How We Learn: Being mixed up

Chapter 8 of How We Learn describes interleaving as a better means of practice. In math education the Saxon textbook is an example. It uses a mix of practice problems, combining everything learned so far, as opposed to typical textbooks where all problems are about one lesson. Not only does this better improve the skills being learned, but students now need to recognize which strategy to use for each problem, and (perhaps as a result) they tend to better apply the skills in other contexts.

It reminds me of my experience with high school math team.  We’d do tests from past years of competitions: 25 questions on a variety of topics. Since these were graded more by participation than percent correct, each person could grow at their own pace. I was able to get through the bulk of tests quickly and spend some time deeply thinking about questions beyond my capacity. One that I always remember is discovering my own approach to trigonometry identities that involved manipulating triangles.

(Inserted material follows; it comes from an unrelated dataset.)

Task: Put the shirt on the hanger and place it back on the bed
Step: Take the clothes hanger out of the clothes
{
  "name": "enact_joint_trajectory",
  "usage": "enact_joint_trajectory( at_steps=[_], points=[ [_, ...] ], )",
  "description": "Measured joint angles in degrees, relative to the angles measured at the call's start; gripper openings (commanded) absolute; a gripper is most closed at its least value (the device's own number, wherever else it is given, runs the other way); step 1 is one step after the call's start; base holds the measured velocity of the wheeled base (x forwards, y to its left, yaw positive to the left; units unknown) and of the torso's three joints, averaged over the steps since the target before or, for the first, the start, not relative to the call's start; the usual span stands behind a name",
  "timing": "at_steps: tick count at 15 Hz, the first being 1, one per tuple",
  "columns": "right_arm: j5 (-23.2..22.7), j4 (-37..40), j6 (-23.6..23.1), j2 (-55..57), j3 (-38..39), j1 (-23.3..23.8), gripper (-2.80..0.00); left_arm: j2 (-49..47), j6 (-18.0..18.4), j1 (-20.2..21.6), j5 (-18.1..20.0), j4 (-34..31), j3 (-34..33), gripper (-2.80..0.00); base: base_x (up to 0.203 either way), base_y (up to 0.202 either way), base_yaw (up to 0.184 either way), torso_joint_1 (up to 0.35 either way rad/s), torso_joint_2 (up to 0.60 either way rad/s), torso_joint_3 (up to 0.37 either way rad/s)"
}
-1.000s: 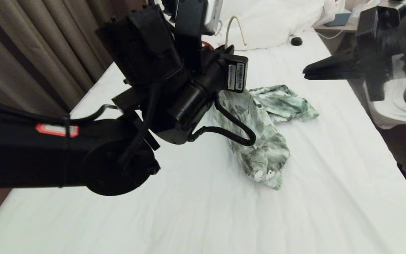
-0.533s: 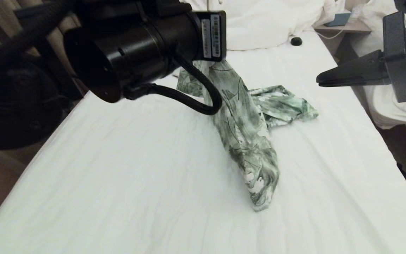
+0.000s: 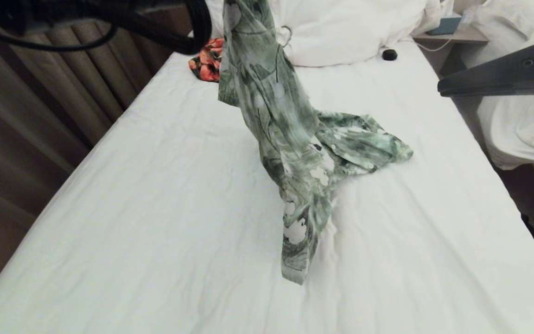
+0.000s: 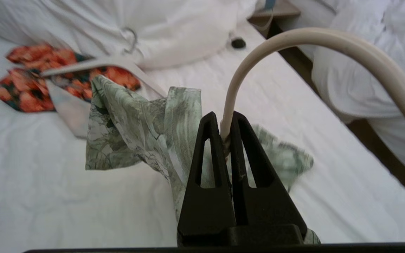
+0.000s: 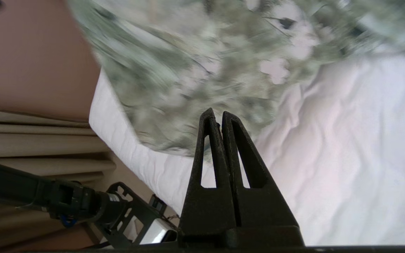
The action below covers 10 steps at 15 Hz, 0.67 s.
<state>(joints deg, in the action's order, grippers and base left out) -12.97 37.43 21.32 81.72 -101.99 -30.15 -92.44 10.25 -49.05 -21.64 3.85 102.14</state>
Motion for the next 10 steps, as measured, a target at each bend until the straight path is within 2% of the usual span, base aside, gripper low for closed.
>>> enact_joint_trajectory(
  at_steps=[2,3,10],
  points=[
    [-0.16,-0.02,-0.07,-0.74,-0.05,0.0,-2.8,-0.28,0.05,0.27,0.44,-5.1,6.8,-2.8,0.0,0.0,0.0,0.08,-0.4,-0.302],
    [-0.25,-0.02,-0.1,-1.1,-0.07,0.0,-2.8,-0.3,0.09,0.33,1.85,-7.19,8.63,-2.8,0.0,0.0,0.0,0.1,-0.45,-0.349],
    [-0.37,-0.1,-3.19,-3.0,-0.07,-0.11,-2.8,0.59,0.04,-0.14,4.48,-7.75,10.13,-2.8,0.0,0.0,0.0,0.141,-0.5,-0.354]
  ],
)
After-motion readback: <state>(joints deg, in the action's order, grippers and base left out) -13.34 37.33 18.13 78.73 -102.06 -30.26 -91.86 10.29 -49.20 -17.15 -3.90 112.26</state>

We’d do these tests in the morning and then have people put them up on the board in the afternoon. (Yes, we had two periods of math team plus the regular math class.) I felt this was another benefit – someone around your level could explain a problem as they may have figured it out for the first time. And I would try and fail to explain my homebrew approach to trig.
The chapter also contrasts the conservative and progressive approaches to math education. The progressive supposedly favors conceptual skills like number sense while the conservative builds up from concrete, procedural skills. (I also recommend commentary from Math With Bad Drawings)

The method of learning for math team was strongly in the conservative tradition. We even had a “formula book” that contained formulas that could solve probably 80-90% of the test without much further thought. Sometimes deeper thinking did happen – not just when I will bored and unprepared for trigonometry but when inspired by good question writing that demanded using the material in new ways. (One competition that I highly commend is Mandelbrot.) I don’t think these kind of questions could have been approached without that base of knowledge. Of course the balance is hard to strike: by senior year, some of us were pushing back against being taught with such focus on these more formulaic problems.